Shay Kuebler's Momentum of Isolation evolves into a multilayered look at loneliness—and even love

The Radical System Art dance artist unveils the full-scale results of a pandemic-long project at the Chutzpah Festival

Shay Kuebler in Momentum of Isolation. Photos by David Cooper

 
 

The Chutzpah Festival presents Momentum of Isolation at the Norman Rothstein Theatre on November 13 and 14 at 7 pm

 

VANCOUVER DANCE ARTIST Shay Kuebler has been exploring themes of loneliness and isolation right back to his breakout Karoshi, in 2012. Based on the Japanese word for “death by overwork”, its climax featured Kuebler in the confines of an anger booth, smashing plates—solitary and enraged.

Almost a decade later, the subject he’s been so interested in has become a global reality—spurring a large-scale new project called Momentum of Isolation that’s propelled the artist right through COVID times.

“Until the pandemic hit, I’d never realized how profound and relevant this topic was to everybody, and society,” the Radical System Art artistic director tells Stir. That hit home most powerfully as he delved further into research on the topic, coming across Albert Woodfox’s Solitary, an autobiographical book about spending 42 years in solitary confinement for a murder he didn’t commit.

“He expressed that isolation is the greatest torture or pain that you can experience, because he said it’s not pain of the body or the mind, it’s one of the spirit, it’s one of the soul,” Kuebler says. “The connection between mind and body gets ruptured.”

Last year brought constant touring to a halt for Kuebler, the creator of the tap- and technology-driven Telemetry and of the multimedia Epilogos. On the upside, that gave Kuebler time during lockdown to “reset”, and dig deeper into an idea he’d had in the back of his mind ever since he heard that the U.K. had named a Minister of Loneliness in 2018.

Working with dancers via Zoom, he debuted the first chapter of the dance piece, Momentum of Isolation, at Dancing on the Edge—a series of solos exploring loneliness. By summer 2021, he was back at the Edge with the second part, M.O.I. - the partitions. And now, after a multi-week residency at the Norman & Annette Rothstein Theatre as part of the Chutzpah Festival, he can bring his full vision to life—complete with video projections and bigger group numbers that explore the kind of loneliness that happens within social settings.

In short, Momentum of Isolation has evolved from a series of solo vignettes created amid social-distancing rules into something much more multilayered, multimedia, and complex. Episodic and integrating screens and projections that sometimes play across the dancers’ bodies, the work touches on the way our digital existence may divide us, and on the ways we long to connect.

 

Sarah Hutton and Aiden Cass in Momentum of Isolation, a work that’s grown since the start of the pandemic. Photo by David Cooper

 

“My wife told me after seeing it the other day that I unintentionally made a show about love,” Kuebler says. “So it became about social connections, about love and about technology and about values.
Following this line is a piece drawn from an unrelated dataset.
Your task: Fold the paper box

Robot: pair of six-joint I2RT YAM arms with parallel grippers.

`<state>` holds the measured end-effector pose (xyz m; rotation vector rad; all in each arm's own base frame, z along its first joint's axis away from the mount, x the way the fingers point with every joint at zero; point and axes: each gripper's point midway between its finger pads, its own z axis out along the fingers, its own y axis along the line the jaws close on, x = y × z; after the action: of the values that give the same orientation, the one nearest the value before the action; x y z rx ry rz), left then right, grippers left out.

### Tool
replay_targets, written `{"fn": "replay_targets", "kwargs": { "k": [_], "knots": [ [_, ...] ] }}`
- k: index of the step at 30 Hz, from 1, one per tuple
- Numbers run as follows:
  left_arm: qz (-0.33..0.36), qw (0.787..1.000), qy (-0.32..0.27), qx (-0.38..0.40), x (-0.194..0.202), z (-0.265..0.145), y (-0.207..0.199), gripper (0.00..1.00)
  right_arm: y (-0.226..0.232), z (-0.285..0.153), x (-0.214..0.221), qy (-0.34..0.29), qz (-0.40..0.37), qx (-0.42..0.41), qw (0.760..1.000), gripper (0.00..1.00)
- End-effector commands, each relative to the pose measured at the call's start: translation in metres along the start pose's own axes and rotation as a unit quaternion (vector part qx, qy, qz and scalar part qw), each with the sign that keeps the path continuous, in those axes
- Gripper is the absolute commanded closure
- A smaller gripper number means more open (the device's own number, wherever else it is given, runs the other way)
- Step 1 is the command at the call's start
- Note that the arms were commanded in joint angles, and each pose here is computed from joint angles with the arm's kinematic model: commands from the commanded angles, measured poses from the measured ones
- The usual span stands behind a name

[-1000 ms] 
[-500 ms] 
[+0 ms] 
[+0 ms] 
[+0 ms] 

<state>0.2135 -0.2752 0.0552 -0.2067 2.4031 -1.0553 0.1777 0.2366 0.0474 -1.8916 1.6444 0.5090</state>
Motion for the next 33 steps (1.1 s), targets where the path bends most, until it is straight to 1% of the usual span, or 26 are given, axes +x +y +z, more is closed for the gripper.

It has so many layers that slowly exposed themselves, because we had this longer time to research and a bit of a more isolated, focused form of research.”

Love may seem like new territory for Kuebler—it feels a long way from anger booths, after all—but Momentum of Isolation still showcases his signature adrenalized mashup of dance and physical theatre, which draws on forms like contemporary, martial arts, and hip-hop. From day one, with Karoshi, Kuebler has made it clear that though his ideas may sometimes be dark or heavy, his performance language is relatable in ways that elude contemporary dance.

“These are social themes that are really relevant. And really accessible,” he stresses, adding with a laugh: “I’m from Edmonton and I always say I want to reach the hockey dads.”

Kuebler, in other words, is driven to connect. And the pandemic, though it cut the artist off from stages around the world and even closed dance studios for long months, ended up being kind of the opposite of an isolating experience.

“In a lot of ways I feel really grateful to this piece and to everybody who’s been a part of it,” he says, “because I feel like I’ve gone back to these things that I held valuable when I first started making my own work."